Assignment ▸ Lift out, unaltered, the lines of the material below between the line holding "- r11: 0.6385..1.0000" and the line holding "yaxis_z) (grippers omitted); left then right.", counting both.

►

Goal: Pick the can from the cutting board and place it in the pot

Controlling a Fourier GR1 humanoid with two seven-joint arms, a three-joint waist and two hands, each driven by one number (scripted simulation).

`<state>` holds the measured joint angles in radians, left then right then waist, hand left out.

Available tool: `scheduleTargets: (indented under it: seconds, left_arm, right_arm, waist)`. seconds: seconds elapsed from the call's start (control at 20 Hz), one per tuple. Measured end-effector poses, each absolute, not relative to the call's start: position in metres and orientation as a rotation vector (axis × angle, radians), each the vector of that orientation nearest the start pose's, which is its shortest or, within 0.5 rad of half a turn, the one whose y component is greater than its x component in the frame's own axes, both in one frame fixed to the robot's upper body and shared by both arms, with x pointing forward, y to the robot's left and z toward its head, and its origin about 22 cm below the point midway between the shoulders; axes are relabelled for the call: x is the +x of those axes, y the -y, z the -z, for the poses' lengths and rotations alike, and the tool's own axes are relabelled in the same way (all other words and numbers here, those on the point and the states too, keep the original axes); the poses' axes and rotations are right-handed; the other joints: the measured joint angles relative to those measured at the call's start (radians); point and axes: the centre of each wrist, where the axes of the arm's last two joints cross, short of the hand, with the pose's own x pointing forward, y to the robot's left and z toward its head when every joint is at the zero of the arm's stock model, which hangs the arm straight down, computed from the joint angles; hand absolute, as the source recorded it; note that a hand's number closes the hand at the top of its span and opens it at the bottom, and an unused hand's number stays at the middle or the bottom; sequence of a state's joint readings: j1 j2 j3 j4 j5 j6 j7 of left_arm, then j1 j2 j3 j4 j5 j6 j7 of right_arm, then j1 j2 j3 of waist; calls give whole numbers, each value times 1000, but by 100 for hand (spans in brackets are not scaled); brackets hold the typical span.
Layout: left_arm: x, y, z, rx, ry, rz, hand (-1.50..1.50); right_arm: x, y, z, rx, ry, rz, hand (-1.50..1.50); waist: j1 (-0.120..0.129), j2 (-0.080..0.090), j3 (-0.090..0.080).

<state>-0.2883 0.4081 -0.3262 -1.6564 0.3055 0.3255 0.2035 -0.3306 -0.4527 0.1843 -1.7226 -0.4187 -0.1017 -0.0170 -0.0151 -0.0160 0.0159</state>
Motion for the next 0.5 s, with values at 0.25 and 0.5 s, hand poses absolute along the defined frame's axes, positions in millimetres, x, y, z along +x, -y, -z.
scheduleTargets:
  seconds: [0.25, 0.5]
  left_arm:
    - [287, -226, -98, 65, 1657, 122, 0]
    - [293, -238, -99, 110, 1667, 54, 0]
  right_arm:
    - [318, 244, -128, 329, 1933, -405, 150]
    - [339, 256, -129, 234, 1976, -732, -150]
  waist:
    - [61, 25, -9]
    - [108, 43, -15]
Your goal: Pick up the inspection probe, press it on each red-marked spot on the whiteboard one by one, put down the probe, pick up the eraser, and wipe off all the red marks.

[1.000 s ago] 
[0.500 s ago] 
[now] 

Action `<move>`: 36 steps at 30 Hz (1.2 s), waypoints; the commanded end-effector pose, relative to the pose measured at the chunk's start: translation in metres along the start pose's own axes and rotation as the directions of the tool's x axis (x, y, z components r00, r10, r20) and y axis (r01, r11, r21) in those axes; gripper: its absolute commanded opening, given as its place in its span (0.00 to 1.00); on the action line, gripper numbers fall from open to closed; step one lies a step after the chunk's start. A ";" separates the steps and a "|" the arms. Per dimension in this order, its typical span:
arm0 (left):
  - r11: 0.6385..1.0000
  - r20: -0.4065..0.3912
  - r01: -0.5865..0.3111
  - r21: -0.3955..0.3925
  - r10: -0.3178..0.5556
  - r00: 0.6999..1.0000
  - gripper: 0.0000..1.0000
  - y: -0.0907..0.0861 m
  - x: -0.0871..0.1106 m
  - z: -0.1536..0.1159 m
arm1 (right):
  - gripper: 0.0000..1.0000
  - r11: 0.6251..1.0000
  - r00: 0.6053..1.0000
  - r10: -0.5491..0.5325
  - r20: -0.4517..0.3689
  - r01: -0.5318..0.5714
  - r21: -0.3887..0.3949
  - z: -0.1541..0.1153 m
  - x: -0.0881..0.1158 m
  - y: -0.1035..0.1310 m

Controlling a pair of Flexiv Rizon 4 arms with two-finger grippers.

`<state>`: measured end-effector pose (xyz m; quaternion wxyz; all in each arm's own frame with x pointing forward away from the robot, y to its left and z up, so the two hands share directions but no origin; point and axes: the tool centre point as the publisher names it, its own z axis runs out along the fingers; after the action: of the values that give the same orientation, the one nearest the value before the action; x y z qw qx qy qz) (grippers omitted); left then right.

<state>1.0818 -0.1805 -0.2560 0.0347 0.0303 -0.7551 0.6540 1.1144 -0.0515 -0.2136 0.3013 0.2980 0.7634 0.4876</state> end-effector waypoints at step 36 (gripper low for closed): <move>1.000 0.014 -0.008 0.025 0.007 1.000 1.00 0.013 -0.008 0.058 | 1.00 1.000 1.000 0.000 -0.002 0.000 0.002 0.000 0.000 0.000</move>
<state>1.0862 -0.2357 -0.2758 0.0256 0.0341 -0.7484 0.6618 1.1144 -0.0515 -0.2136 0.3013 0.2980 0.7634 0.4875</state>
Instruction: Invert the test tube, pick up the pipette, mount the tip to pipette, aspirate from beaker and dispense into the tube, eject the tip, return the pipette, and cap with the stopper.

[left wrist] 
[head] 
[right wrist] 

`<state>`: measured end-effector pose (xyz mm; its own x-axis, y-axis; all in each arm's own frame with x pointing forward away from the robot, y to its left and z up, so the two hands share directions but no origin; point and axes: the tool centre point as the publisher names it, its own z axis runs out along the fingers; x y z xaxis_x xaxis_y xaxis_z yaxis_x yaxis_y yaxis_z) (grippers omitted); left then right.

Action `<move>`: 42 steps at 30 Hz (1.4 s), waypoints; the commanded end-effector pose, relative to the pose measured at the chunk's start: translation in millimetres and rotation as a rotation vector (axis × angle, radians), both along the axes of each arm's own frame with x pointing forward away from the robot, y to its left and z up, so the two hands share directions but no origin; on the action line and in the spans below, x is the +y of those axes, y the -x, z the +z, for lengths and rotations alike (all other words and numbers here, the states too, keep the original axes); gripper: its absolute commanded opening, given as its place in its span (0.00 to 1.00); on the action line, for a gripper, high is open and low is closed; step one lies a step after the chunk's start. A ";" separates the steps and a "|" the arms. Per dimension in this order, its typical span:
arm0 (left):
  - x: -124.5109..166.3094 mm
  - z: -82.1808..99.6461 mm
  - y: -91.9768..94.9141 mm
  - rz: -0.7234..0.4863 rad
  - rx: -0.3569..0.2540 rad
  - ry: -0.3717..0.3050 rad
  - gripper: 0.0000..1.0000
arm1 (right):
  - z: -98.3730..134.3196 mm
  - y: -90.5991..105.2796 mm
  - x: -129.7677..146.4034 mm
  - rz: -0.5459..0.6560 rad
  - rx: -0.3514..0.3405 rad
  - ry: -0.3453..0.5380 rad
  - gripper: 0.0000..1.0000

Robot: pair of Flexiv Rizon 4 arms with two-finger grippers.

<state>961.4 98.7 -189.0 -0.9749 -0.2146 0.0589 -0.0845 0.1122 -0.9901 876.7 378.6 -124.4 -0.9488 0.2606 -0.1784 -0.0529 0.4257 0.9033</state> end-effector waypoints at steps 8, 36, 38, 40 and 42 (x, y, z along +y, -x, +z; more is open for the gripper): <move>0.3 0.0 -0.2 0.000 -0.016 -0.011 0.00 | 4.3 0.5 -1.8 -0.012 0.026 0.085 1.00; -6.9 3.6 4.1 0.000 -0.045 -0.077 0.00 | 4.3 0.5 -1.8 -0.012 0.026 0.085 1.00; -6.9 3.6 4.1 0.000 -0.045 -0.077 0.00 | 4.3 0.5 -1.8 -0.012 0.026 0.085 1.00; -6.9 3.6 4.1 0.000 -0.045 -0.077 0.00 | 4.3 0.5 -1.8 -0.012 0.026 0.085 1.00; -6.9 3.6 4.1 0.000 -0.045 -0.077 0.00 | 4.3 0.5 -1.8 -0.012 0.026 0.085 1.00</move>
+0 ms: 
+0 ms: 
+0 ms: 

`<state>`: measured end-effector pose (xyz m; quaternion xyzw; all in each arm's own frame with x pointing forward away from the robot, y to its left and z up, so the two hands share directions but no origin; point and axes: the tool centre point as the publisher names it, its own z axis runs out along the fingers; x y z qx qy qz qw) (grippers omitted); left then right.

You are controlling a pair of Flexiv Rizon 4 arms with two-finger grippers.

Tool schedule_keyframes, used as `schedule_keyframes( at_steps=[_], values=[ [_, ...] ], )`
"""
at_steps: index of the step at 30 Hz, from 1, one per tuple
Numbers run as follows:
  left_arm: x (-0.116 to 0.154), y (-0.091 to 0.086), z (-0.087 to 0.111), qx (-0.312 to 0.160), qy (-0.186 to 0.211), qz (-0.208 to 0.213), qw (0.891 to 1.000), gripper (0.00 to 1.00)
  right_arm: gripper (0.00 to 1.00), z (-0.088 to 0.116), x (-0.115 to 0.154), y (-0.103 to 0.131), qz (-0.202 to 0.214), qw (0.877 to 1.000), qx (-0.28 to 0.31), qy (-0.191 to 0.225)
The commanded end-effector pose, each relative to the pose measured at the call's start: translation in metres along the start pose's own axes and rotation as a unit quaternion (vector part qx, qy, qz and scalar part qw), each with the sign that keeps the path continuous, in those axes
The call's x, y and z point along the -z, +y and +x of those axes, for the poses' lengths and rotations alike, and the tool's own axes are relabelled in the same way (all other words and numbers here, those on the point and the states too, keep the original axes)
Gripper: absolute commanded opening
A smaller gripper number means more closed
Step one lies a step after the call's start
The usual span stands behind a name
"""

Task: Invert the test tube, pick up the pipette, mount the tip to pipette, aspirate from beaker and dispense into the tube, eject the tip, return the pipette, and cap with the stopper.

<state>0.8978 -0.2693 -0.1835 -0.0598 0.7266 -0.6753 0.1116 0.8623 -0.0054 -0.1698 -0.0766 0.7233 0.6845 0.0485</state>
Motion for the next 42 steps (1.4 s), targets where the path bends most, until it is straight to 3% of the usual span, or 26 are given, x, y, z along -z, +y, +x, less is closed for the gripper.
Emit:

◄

Final answer ▸
  - r11: 0.6385..1.0000
  - r20: -0.4065..0.3912
  - r01: -0.5865..0.3111
  - r21: -0.3955..0.3925
  - r10: -0.3178..0.5556
  - r00: 0.6999..1.0000
  - gripper: 0.0000..1.0000
  - y: -0.0907..0.0861 m
  - x: -0.0871..0.1106 m
  - z: -0.1536..0.1159 m
arm1 (right):
  - gripper: 0.0000..1.0000
  - r11: 0.6251..1.0000
  - r00: 0.6053..1.0000
  - r10: -0.5491..0.5325
  - r20: -0.4517..0.3689
  - r01: -0.5318..0.5714
  - r21: -0.3887..0.3949
  - z: -0.1541..0.1153 m
  - x: -0.0881..0.1158 m
  - y: -0.1035..0.1310 m

Controlling a pair of Flexiv Rizon 4 arms with two-finger grippers.

`<state>`: measured end-effector pose (xyz m; quaternion wxyz; all in each arm's own frame with x pointing forward away from the robot, y to its left and z up, so the two hands share directions but no origin; point and axes: the tool centre point as the publisher names it, its own z axis runs out along the fingers; after the action: of the values that give the same orientation, the one nearest the value before the action; x y z qw qx qy qz) (grippers omitted); left then right.

<state>1.0818 -0.1805 -0.2560 0.0347 0.0303 -0.7551 0.6540 1.1144 -0.0515 -0.2136 0.3013 0.2980 0.7634 0.4876</state> end-effector waypoints at step 36 (gripper low for closed): <move>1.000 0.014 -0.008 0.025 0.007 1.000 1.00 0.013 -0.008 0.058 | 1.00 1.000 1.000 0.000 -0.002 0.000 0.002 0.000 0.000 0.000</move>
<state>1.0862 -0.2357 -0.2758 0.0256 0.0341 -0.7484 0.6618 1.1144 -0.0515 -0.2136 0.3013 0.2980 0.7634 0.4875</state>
Instruction: Invert the test tube, pick up the pipette, mount the tip to pipette, aspirate from beaker and dispense into the tube, eject the tip, return the pipette, and cap with the stopper.

[left wrist] 
[head] 
[right wrist] 

`<state>`: measured end-effector pose (xyz mm; its own x-axis, y-axis; all in each arm's own frame with x pointing forward away from the robot, y to its left and z up, so the two hands share directions but no origin; point and axes: the tool centre point as the publisher names it, its own z axis runs out along the fingers; x y z xaxis_x xaxis_y xaxis_z yaxis_x yaxis_y yaxis_z) (grippers omitted); left then right.

This exercise has nothing further to it.